Kalau kita bicara soal pengentasan kemiskinan atau pemberdayaan masyarakat di Indonesia, tidak mungkin jika tidak ada lompatan-lompatan. Karena itu, data dan evaluasi sangat penting untuk bisa melakukan perbaikan dan menemukan inovasi yang diperlukan. Kunci keberhasilan ‘menjual’ program adalah data yang baik sebagai latar belakang, dasar pertimbangan, dan argumentasi mengapa pemerintah sebaiknya mengadopsi konsep atau desain yang kita usulkan.

Setiap program sebaiknya sudah menyiapkan kerangka kerja evaluasi sejak awal perancangan. Begitu dimulai, sudah harus mengumpulkan data awal (baseline), misalnya dengan berkoordinasi dengan BPS (Badan Pusat Statistik) untuk memasukkan pertanyaan-pertanyaan yang kita perlukan untuk nanti kita pakai ketika melihat dampak program. Evaluasi sering dianggap mahal dan merepotkan karena diletakkan sebagai agenda tambahan pada agenda kerja rutin kita sehari-hari. Tapi, jika orang memahami pentingnya data, evaluasi akan diperlakukan sebagai bagian yang melekat dan tidak terpisah dari agenda rutin.

Tapi, biasanya anggaran untuk monev terbatas…
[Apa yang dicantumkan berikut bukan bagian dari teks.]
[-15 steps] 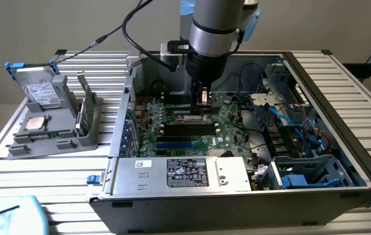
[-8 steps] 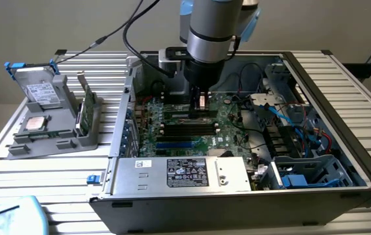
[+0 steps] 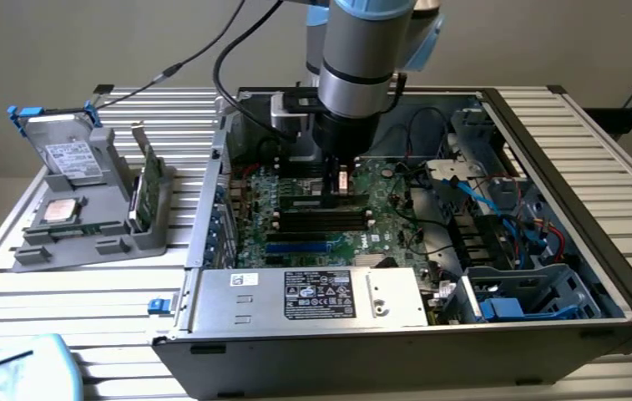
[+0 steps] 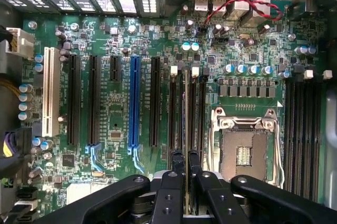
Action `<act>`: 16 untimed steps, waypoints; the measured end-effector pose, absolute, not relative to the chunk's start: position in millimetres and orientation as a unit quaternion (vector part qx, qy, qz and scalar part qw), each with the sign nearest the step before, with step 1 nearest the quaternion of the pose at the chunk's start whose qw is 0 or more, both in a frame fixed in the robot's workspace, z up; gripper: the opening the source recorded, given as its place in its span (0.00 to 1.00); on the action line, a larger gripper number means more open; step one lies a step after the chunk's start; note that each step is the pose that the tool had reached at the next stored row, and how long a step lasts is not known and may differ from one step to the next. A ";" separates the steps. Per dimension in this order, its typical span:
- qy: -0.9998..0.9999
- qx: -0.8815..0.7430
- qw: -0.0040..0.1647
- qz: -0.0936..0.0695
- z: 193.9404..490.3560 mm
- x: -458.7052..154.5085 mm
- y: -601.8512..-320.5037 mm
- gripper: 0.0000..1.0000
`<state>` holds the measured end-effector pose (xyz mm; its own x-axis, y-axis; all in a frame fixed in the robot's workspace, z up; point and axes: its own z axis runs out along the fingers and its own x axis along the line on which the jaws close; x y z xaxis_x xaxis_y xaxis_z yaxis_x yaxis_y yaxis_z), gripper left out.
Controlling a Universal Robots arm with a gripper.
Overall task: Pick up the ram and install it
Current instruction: 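Insert the ram into the slot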
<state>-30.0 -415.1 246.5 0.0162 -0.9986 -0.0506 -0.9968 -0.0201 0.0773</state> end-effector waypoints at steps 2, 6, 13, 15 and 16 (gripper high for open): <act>-0.701 0.712 0.010 -0.045 242.7 -30.0 -414.7 0.15; -0.702 0.711 0.010 -0.045 235.4 -30.0 -414.3 0.15; -0.702 0.711 0.010 -0.045 231.4 -28.4 -415.4 0.15; -0.702 0.711 0.010 -0.045 231.0 -28.4 -416.1 0.15; -0.702 0.710 0.010 -0.045 230.7 -28.4 -416.2 0.15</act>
<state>-28.4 -416.2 230.7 0.0091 -0.9987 -0.0507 -0.9969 -0.0130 0.0773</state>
Memang anggaran pemerintah untuk kajian dan evaluasi umumnya terbatas. Kita perlu berupaya mencari sumber pendanaan pendukung evaluasi antara lain dana hibah dari lembaga donor. Misalnya, beberapa waktu lalu kita mau mengujicobakan drone untuk meningkatkan pelayanan kesehatan. Waduh, itu ribetnya minta ampun. Belum apa-apa kita harus berhadapa-apan dengan soal regulasi ini dan itu karena memakai dana APBN. Dukungan lembaga donor memungkinkan kita mengembangkan inovasi seluas mungkin.